'Unicorn' With Entrance To Crowngate Centre is a Grade II listed building in the Worcester local planning authority area, England. First listed on 5 April 1971. Hotel, shop, office. 5 related planning applications.
'Unicorn' With Entrance To Crowngate Centre
- WRENN ID
- silent-jade-reed
- Grade
- II
- Local Planning Authority
- Worcester
- Country
- England
- Date first listed
- 5 April 1971
- Type
- Hotel, shop, office
- Source
- Historic England listing
Description
This is a hotel, now used as shops and offices, and also serving as an entrance to the Crowngate Centre, dating to around 1830, with later additions and alterations, including work undertaken in the 1980s. The exterior is stucco over brickwork, with a concealed roof. The building is four stories high and has seven windows on the first floor. The first, second, and third floors feature six-over-six cambered-arched sash windows set in near-flush frames.

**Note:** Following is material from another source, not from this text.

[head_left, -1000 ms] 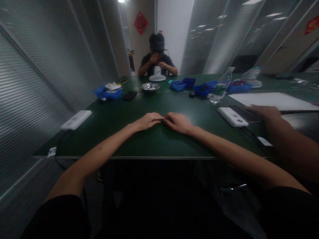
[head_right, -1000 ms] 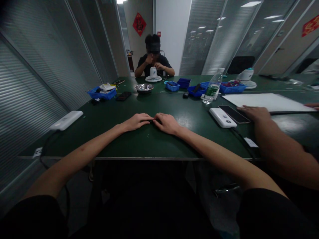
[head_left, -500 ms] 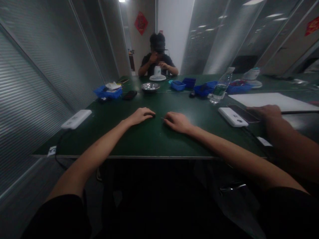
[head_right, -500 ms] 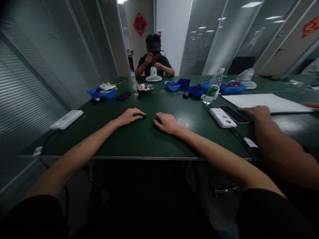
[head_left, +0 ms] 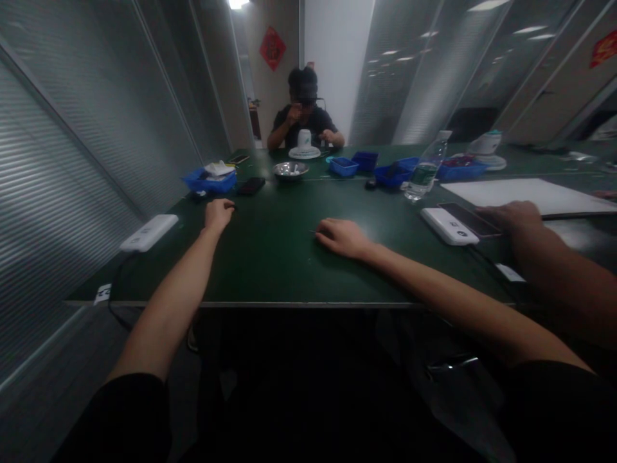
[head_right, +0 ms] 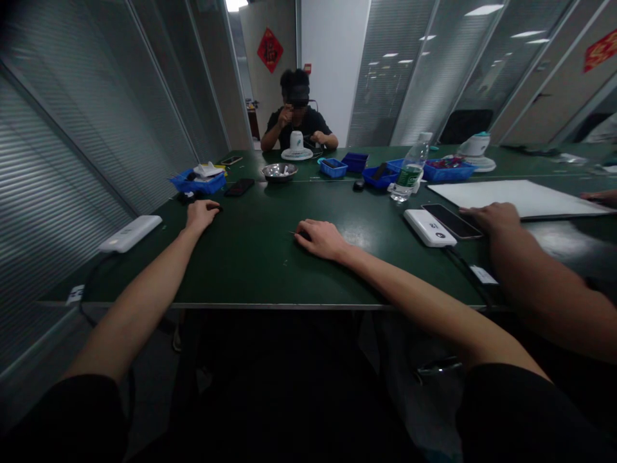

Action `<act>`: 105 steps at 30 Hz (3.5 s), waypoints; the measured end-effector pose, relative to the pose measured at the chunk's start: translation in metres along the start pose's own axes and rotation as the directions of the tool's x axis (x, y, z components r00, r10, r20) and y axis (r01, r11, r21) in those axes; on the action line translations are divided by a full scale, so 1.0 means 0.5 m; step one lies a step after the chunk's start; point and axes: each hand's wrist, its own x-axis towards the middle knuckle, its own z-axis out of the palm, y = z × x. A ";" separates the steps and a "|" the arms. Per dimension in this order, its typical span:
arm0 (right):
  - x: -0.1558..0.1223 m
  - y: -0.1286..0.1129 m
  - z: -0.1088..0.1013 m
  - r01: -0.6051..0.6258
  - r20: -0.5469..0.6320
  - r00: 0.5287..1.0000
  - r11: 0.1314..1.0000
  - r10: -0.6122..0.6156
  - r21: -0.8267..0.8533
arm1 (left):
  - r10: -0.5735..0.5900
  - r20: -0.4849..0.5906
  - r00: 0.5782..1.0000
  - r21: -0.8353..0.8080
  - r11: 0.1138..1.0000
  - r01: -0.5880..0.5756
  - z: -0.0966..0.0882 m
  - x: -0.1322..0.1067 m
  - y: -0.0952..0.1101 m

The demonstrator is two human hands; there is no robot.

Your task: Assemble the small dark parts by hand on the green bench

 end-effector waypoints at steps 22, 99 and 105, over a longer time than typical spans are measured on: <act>0.001 -0.005 -0.003 -0.005 0.024 1.000 1.000 0.006 -0.027 | 0.333 0.233 0.914 -0.117 0.942 -0.314 0.014 -0.046 0.094; 0.002 0.008 0.004 0.027 0.008 1.000 1.000 -0.028 0.003 | 0.825 0.283 0.488 -0.612 0.548 -0.571 0.068 -0.209 0.285; 0.003 0.014 0.009 0.044 -0.016 0.999 0.999 -0.043 0.015 | 0.811 0.316 0.492 -0.625 0.568 -0.536 0.060 -0.212 0.294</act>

Architectural details include a cornice above the first floor, a band above the second floor, a cornice above the second floor, a crowning frieze, and a low, coped parapet. The ground floor is horizontally rusticated and features a central, three-part Doric portico with an entablature (occupying the site of a former carriage entrance) that provides access to the shopping centre. Replacement plate-glass shop fronts are located on either side of the portico.
Inside, at the rear to the right of the passageway, there is a full-height open newel staircase with rod-on-vase balusters, a shaped handrail, and carved tread ends. A front room on the first floor preserves two transverse beams with a roll-moulding and moulded cornices. Other rooms on the first floor retain fluted cornices.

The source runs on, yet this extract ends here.